What is needed is an exact reproduction of the listing, without its pictures.

+---+

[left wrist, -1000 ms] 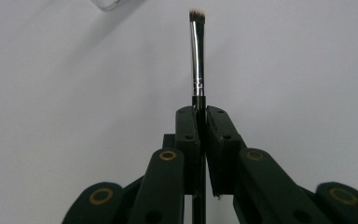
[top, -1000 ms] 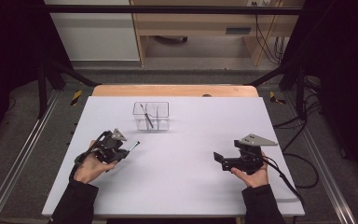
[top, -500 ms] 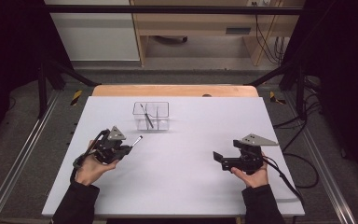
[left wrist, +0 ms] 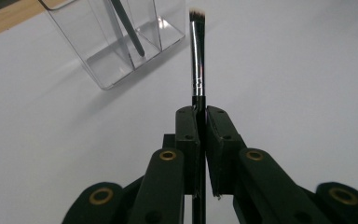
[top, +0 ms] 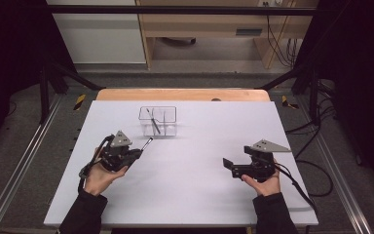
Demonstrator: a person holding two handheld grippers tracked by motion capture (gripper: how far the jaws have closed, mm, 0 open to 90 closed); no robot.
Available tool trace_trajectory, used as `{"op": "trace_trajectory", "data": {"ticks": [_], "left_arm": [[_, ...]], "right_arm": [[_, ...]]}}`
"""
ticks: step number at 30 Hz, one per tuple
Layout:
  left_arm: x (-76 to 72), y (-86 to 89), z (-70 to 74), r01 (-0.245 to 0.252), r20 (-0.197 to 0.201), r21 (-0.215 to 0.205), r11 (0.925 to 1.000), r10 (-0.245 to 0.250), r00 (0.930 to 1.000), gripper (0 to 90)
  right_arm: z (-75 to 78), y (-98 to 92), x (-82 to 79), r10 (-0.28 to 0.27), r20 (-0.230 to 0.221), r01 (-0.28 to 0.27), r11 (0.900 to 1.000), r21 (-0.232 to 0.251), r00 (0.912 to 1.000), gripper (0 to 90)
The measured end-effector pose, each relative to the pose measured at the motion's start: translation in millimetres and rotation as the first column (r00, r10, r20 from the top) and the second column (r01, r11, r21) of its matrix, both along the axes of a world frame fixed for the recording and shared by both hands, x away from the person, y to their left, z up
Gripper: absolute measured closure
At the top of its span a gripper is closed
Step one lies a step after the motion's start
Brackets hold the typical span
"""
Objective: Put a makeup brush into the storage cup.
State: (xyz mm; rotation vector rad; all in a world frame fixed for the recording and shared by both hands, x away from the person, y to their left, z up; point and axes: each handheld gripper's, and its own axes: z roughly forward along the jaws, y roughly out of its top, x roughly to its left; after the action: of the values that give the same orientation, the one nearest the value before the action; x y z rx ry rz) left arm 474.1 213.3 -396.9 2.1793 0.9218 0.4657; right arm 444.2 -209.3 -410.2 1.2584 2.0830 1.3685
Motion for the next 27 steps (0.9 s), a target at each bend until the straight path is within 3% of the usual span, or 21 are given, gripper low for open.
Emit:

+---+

- _Response to the exercise_
[left wrist, -1000 ms] 
[top, -1000 ms] 
[top, -500 ms] 
[left wrist, +0 ms] 
[top, +0 ms] 
Demonstrator: a person holding two handheld grippers tracked by motion capture (gripper: how far the jaws have closed, mm, 0 open to 90 closed); no robot.
Available tool trace_trajectory, used as `{"op": "trace_trajectory", "data": {"ticks": [_], "left_arm": [[_, ...]], "right_arm": [[_, ...]]}}`
"""
ticks: step number at 30 Hz, one per tuple
Layout:
  left_arm: x (-76 to 72), y (-86 to 89), z (-70 to 74), r01 (-0.245 to 0.252), r20 (-0.197 to 0.201), r21 (-0.215 to 0.205), r11 (0.925 to 1.000), r10 (-0.245 to 0.250), r00 (0.930 to 1.000), gripper (0 to 90)
  right_arm: z (-75 to 78), y (-98 to 92), x (-82 to 79), r10 (-0.28 to 0.27), r20 (-0.230 to 0.221), r01 (-0.28 to 0.27), r11 (0.900 to 1.000), r21 (-0.232 to 0.251), r00 (0.912 to 1.000), gripper (0 to 90)
The measured end-effector pose, each relative to the pose measured at the motion's start: translation in millimetres and rotation as the first column (r00, r10, r20 from the top) and the second column (r01, r11, r21) of its matrix, both along the axes of a world frame fixed for the recording and shared by both hands, x away from the person, y to their left, z up
Gripper: absolute measured closure
At the top of its span a gripper is closed
Step one lies a step after the motion's start
Brackets hold the typical span
"""
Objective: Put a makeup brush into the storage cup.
State: (xyz mm; rotation vector rad; all in a world frame fixed for the recording and shared by both hands, x away from the person, y to their left, z up; point and axes: each handheld gripper's, and its own axes: z roughly forward along the jaws, y roughly out of its top, x roughly to its left; after the action: of the values that give the same orientation, the one nearest the value before the action; x y z rx ry rz) left arm 474.1 213.3 -396.9 2.1793 0.9218 0.4657; right arm 444.2 -209.3 -410.2 1.2584 2.0830 1.3685
Motion for the next 27 steps (0.9 s), a target at each bend until the straight path is within 3% of the usual span, or 21 are given, gripper low for open.
Emit:

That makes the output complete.